Each wine director has a passion project too, so there's quite a few hand-sells on each list that are different just based on who the wine director is. I have an exquisite love for Chenin Blanc from the Loire. It's not like, “Yay, steak house, Chenin Blanc from the Loire!” But when I ran the New York program, I sold a lot of Chenin because I loved it. We had a lot of Joly, Huët on the menu.
The Grille is fun, funky and eclectic. We just put a wine on there called "Sexy Beast" by Two Hands. This is what we're featuring on Valentine's Day. Who doesn't want to drink Sexy Beast on Valentine's Day, eat an oyster and go home?

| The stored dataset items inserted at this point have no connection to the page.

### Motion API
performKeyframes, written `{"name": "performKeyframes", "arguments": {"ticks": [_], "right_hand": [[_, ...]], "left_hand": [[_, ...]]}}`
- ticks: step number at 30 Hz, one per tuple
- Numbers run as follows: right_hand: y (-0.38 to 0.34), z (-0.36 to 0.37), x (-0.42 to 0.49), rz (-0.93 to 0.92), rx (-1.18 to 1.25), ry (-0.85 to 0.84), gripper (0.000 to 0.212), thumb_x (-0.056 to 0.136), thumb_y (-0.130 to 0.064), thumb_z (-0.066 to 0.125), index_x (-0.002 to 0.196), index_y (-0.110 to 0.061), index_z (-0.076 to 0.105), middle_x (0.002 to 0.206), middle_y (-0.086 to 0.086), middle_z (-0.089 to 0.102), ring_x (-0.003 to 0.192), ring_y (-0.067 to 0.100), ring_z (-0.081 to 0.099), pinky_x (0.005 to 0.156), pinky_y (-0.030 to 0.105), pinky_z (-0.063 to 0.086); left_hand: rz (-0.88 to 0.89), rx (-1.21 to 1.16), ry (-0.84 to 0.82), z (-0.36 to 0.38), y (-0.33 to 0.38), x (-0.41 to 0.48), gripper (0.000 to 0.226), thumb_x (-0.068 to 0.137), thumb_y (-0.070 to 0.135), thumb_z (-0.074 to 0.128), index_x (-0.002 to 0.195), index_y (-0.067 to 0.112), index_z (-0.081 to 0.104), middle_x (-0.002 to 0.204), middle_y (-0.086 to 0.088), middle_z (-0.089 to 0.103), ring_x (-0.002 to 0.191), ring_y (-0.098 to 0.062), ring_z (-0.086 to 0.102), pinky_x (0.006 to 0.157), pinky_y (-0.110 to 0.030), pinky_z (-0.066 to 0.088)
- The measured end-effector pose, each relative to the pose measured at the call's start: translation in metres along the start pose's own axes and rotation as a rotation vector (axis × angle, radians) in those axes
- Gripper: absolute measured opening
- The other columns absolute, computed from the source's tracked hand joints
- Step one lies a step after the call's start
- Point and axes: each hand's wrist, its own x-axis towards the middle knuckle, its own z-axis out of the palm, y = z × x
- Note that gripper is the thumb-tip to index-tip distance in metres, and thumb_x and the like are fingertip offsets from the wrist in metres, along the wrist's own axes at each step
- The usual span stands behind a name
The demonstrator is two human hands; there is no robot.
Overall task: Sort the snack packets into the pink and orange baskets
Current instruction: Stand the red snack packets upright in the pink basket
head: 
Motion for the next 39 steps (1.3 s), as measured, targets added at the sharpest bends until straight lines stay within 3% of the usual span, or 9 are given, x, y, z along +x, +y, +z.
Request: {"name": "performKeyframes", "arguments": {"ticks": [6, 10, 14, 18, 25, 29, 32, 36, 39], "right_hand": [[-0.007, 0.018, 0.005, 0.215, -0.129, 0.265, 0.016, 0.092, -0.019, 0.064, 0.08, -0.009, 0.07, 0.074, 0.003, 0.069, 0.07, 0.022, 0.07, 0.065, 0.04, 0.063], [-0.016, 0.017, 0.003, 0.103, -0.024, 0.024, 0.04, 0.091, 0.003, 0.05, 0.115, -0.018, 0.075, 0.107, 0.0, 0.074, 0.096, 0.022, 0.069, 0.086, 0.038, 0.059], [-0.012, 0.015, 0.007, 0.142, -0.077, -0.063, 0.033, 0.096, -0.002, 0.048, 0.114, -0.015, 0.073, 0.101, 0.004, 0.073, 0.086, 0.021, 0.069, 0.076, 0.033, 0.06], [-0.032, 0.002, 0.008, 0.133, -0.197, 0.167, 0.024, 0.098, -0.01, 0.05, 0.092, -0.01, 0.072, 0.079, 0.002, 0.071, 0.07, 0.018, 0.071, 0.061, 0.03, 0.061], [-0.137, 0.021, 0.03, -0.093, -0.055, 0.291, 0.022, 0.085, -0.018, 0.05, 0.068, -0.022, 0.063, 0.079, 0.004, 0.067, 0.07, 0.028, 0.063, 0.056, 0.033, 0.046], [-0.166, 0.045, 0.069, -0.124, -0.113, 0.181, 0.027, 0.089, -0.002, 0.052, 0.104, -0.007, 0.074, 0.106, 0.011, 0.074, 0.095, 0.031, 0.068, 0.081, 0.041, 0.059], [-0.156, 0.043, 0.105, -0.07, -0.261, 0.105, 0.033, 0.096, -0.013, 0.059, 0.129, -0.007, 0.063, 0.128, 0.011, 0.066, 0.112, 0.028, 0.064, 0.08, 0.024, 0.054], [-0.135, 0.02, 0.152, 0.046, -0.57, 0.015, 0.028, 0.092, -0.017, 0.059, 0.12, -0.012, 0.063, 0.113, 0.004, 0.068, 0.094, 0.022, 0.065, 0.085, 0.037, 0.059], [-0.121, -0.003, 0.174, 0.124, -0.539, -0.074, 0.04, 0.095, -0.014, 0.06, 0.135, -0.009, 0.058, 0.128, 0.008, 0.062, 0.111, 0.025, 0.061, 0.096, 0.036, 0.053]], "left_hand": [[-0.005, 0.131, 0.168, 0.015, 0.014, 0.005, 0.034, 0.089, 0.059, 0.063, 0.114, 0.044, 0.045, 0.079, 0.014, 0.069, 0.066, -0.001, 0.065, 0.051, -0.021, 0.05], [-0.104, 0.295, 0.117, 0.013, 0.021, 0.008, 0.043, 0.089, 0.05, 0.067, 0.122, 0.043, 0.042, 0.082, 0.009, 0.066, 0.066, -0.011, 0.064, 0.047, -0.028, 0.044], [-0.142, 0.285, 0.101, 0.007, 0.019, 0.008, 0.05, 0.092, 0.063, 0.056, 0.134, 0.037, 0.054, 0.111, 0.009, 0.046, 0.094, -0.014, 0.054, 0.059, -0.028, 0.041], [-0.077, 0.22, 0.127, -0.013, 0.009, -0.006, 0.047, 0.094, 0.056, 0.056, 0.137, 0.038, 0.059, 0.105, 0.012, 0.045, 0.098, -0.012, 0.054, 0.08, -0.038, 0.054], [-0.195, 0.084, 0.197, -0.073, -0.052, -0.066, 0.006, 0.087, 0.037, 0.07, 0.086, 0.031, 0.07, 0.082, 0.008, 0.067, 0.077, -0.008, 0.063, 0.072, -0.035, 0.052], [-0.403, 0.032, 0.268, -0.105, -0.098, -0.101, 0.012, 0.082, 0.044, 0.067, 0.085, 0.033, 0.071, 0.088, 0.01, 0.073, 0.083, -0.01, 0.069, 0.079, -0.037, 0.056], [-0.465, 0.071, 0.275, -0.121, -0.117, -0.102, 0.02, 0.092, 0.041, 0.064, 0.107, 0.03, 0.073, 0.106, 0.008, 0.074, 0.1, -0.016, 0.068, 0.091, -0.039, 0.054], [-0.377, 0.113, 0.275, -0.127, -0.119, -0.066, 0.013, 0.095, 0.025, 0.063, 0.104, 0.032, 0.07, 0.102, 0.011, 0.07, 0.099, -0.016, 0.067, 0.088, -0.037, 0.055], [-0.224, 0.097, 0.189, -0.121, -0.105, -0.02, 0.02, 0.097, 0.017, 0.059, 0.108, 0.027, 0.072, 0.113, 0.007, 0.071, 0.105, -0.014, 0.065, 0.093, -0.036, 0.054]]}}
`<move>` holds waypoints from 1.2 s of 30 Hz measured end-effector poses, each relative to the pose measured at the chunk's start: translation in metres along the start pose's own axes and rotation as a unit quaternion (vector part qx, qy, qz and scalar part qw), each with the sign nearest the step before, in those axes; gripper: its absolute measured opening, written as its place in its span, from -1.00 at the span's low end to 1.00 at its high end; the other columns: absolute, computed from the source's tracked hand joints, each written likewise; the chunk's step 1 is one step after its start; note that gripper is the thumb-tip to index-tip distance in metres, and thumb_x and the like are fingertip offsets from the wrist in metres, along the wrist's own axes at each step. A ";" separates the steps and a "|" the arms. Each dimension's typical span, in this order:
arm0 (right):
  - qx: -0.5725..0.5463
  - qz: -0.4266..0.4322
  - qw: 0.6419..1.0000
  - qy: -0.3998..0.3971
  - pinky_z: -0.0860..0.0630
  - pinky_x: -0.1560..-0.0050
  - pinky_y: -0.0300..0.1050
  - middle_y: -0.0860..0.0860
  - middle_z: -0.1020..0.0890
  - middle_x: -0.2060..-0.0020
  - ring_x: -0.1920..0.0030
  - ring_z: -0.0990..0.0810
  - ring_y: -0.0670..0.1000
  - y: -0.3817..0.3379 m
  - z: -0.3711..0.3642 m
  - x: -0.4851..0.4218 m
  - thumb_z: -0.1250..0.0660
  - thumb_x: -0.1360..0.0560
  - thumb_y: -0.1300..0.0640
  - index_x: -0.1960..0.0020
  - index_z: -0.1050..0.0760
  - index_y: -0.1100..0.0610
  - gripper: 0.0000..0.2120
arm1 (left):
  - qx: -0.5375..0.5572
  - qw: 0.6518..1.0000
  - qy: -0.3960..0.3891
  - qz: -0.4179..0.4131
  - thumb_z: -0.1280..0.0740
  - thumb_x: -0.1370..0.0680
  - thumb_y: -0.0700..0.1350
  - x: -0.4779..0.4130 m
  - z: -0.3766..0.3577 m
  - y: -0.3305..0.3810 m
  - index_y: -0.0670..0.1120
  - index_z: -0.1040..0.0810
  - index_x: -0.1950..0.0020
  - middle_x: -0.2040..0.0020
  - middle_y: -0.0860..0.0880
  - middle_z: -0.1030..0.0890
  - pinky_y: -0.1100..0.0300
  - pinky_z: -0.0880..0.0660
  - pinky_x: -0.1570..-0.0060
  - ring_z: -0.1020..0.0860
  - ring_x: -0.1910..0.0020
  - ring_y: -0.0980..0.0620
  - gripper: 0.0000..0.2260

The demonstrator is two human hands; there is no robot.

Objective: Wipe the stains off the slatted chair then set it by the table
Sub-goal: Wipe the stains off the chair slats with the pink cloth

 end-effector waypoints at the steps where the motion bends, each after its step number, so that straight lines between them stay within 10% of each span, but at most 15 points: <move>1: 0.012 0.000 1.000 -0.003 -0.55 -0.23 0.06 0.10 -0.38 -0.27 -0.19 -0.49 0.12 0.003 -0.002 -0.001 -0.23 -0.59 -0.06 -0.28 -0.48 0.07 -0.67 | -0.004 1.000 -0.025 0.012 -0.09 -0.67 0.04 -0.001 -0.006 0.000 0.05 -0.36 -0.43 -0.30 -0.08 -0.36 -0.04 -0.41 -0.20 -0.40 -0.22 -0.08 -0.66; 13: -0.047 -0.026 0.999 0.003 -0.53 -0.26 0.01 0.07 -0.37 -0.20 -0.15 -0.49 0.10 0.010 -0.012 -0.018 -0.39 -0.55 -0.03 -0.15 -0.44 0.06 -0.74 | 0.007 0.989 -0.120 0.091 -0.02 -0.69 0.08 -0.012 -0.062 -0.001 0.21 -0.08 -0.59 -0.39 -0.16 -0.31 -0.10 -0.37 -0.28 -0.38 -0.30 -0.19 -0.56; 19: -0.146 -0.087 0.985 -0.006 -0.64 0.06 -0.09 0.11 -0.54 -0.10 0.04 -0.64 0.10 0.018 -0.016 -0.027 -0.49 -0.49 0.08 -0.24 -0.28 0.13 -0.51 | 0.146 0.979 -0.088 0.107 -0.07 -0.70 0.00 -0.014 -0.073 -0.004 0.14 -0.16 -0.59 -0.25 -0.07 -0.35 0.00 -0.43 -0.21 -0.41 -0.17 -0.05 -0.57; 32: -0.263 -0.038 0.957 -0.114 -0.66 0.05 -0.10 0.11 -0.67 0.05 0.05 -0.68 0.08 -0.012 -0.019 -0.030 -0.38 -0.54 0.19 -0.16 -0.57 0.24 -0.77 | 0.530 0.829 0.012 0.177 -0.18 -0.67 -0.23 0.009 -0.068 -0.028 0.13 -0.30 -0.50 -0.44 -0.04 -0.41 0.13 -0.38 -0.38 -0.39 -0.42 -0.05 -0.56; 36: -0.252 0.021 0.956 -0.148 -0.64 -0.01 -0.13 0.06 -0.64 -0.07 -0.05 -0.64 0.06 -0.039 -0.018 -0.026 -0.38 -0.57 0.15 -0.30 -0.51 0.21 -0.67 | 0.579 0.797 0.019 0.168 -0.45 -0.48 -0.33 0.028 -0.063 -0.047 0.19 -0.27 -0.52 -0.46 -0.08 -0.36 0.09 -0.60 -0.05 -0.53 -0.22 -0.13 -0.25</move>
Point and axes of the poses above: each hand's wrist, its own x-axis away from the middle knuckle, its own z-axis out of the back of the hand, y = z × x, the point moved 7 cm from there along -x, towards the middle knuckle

WS: So far, how has the transition been from being in charge of one restaurant's wine program to overseeing an entire restaurant group? What are some of your challenges?
JN: I think most surprising is the number of things that I don't know, the vastness on all levels. It's technology—running a report for the entire organization with three concepts. It's beer, it's wine and it's liquor. It's a little bit daunting to figure out how I'm going to make this vision of the job in my head match what I'm actually able to produce. I have this vision of being able to communicate with my wine directors in the field and keep a finger on what's going on in the restaurant. I don't want to completely pull out of operations [and] be stuck in an office managing wine from this top position. I still really want to have a touch in the restaurant.
The wine culture in this restaurant group has always been really strong. I want to hold onto that heritage and continue to push that forward. The daunting part is, how do I figure out how to do that while I'm doing all this? My e-mail box is about ready to eat me.